Sin embargo, en la mayoría de los casos no fue por casualidad: los periódicos españoles, de uno y otro bando, reclutaron a los mejores escritores de la época para que cubrieran la Gran Guerra. Todos se adscribieron a uno u otro bando y los defendieron o atacaron desde sus escritos. “Pero no nos olvidemos: van a escribir sobre la guerra, entre otras cosas, porque los servicios de propaganda de uno y otro lado del frente, los invitan”, recalca Urrutia. Quien nos recuerda que “la Primera Guerra Mundial fue una guerra antigua hecha con armamento moderno”… también en el plano propagandístico.
La historia en el espejo
Como dijo muy gráficamente Marshall McLuhan, miramos el pasado a través del espejo retrovisor. Hoy parece que los principales intelectuales españoles apoyaron la causa aliada, pero esa percepción no refleja la realidad. El Nobel de Literatura de 1922, Jacinto Benavente, fue profundamente germanófilo, lo que se puede ver en su manifiesto ‘Amistad Hispano-Germana' publicado en el periódico La Tribuna.
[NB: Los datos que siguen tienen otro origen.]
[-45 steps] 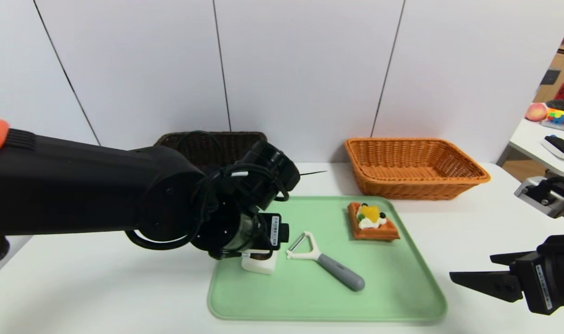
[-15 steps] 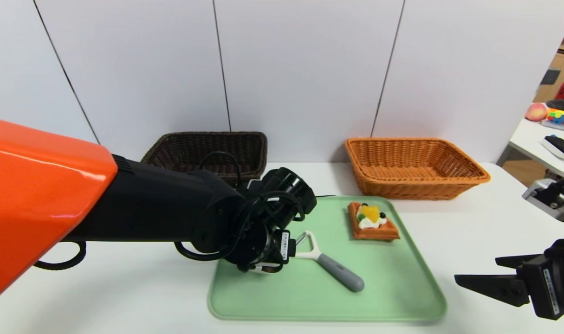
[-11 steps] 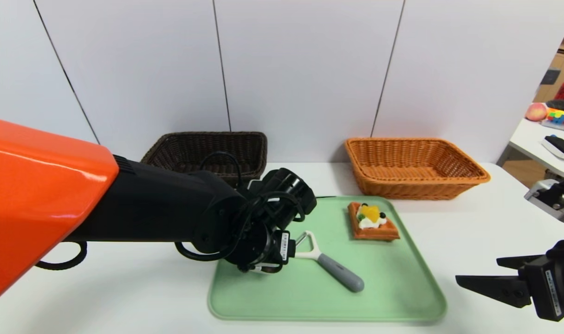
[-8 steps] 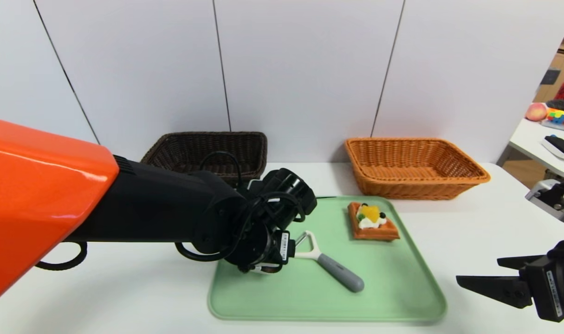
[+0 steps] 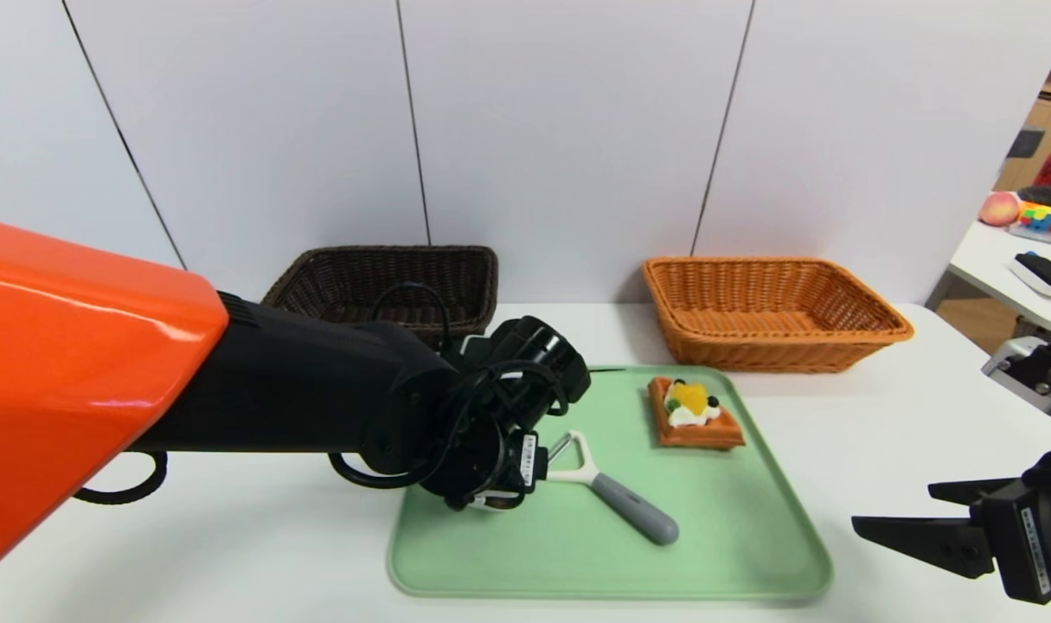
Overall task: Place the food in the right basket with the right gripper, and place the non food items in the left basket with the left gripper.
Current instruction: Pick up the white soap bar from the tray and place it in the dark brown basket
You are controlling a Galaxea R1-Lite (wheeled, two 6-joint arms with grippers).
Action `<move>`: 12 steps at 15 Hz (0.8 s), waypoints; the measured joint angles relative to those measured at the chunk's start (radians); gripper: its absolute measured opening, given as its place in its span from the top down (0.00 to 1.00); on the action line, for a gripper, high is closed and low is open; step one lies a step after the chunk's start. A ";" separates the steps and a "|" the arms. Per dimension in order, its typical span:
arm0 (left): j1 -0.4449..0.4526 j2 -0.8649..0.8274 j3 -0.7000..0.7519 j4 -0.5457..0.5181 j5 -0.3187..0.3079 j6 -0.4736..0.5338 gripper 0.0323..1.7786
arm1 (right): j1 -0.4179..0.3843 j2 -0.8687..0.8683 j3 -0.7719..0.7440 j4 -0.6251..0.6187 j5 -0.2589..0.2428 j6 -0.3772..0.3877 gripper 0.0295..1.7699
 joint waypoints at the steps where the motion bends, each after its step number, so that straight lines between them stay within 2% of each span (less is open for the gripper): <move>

Vázquez de Mella y Pío Baroja, que rehusó la invitación alemana a visitar el frente por sus compromisos literarios, son otros ejemplos.
O el casi olvidado Ricardo León, autor del libro “Europa trágica” y ya entonces un ilustre académico, que cubrió desde el frente alemán la guerra para el diario El Imparcial. “Pero a Ricardo León se lo olvida no por ser germanófilo –protesta Urrutia–, sino porque es un postsimbolista que plantea el retorno del Imperio Español, reivindicando la dinastía de los Austrias (la Casa de Habsburgo, emperadores de España y de Alemania durante los siglos XVI y XVII] frente a los Borbones [la dinastía actual, de origen francés)… y lo hace incluso desde un punto de vista estilístico; los lectores le rechazan no por sus opiniones políticas, sino porque es una antigualla”.
Ricardo León, a la sombra de las águilas
Parece que en él estaba pensando Azaña cuando hablaba, en el ya citado discurso, “de esos despiadados germanizantes que pretenden no solo explicar, sino justificar el hecho de la guerra en nombre de no sé qué pretendidas leyes del proceso histórico”. No es de extrañar el calificativo de “despiadados”, teniendo en cuenta que León había escrito, cosas como esta: “Quizás una sangría era remedio necesario a tan terrible congestión, tal vez para que el mundo no se asfixie en un ambiente de industrialismo y de prosa viene la bárbara poesía de la guerra a confundir estas ambiciosas torres de Babel, a imponer a los hombres un sentido más claro y recto de la vida, una cultura más humana, más generosa y espiritual” (artículo ‘A la sombra de las águilas', El Imparcial, 18 de agosto de 1916).
Sin embargo, Ricardo León, que cubría la guerra desde Berlín, fue al frente en busca de esos héroes “cuyas hazañas están pidiendo un Homero que las cante” y volvió de las trincheras cambiado. No encontró épica, sino, según publicó menos de un mes después, “un indefinible estupor, una cansada tristeza, bien diferentes del ardor épico y sublime que de tan fiero espectáculo se aguarda”. La guerra era muy diferente cuando se la miraba de cerca, sobre el terreno, en vez de sobre el papel.